* SUPPLIED DATA
<<<<
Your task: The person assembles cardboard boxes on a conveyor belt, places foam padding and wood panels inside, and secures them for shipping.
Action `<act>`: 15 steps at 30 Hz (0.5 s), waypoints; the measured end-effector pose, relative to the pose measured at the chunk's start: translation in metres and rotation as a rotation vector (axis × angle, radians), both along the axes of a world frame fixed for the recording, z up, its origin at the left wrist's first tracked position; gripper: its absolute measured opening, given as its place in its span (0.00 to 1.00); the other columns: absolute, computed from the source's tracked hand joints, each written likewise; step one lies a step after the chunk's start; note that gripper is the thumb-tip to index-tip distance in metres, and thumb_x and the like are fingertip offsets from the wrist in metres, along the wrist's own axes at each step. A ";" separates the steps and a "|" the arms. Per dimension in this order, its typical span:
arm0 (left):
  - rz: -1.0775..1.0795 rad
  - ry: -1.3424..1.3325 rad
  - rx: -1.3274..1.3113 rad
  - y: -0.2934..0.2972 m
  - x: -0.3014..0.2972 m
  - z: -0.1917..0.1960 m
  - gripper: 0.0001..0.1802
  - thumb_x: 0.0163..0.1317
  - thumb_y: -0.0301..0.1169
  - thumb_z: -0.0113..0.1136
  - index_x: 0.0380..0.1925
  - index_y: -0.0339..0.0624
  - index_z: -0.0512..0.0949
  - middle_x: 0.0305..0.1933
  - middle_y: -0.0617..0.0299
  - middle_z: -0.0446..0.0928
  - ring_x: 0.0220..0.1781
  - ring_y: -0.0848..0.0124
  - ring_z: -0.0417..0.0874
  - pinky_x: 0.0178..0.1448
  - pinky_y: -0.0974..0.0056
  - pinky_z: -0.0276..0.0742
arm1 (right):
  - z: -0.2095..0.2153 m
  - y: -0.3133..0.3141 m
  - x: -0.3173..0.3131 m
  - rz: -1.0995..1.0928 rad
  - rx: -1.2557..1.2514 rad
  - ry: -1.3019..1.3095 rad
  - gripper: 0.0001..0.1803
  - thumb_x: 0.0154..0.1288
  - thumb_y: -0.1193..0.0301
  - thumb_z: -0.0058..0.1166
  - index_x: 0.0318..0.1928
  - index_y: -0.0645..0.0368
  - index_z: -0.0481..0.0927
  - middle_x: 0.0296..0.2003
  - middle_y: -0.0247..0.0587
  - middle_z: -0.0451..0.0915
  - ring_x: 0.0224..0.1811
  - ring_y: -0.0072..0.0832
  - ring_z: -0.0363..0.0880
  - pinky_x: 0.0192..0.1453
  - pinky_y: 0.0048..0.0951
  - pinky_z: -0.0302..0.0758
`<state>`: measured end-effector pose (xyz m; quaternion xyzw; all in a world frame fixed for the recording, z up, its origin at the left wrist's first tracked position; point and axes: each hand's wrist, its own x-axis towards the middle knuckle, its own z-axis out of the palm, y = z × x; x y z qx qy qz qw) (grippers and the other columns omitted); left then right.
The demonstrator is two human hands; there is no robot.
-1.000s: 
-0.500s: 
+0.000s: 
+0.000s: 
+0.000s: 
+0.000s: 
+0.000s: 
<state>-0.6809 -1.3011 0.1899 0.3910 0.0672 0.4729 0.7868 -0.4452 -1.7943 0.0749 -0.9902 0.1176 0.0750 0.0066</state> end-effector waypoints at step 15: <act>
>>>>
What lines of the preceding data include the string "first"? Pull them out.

Action `<act>`: 15 steps at 30 Hz (0.5 s), waypoints; the measured end-effector pose, relative to the pose measured at the chunk's start: translation in metres and rotation as a rotation vector (axis × angle, radians), both along the axes of a world frame fixed for the recording, z up, its origin at the left wrist's first tracked position; gripper: its absolute measured opening, given as its place in its span (0.00 to 1.00); the other columns: absolute, computed from the source's tracked hand joints, each written likewise; step one lies a step after the chunk's start; note that gripper is the thumb-tip to index-tip distance in metres, and thumb_x and the like are fingertip offsets from the wrist in metres, along the wrist's own axes at each step. A ";" separates the steps and a "|" the arms. Per dimension in this order, its typical span:
`<state>`: measured end-effector pose (xyz m; quaternion xyzw; all in a world frame fixed for the recording, z up, its origin at the left wrist's first tracked position; point and axes: each hand's wrist, its own x-axis towards the middle knuckle, its own z-axis out of the palm, y = z × x; x y z qx qy qz qw) (grippers and the other columns omitted); left then right.

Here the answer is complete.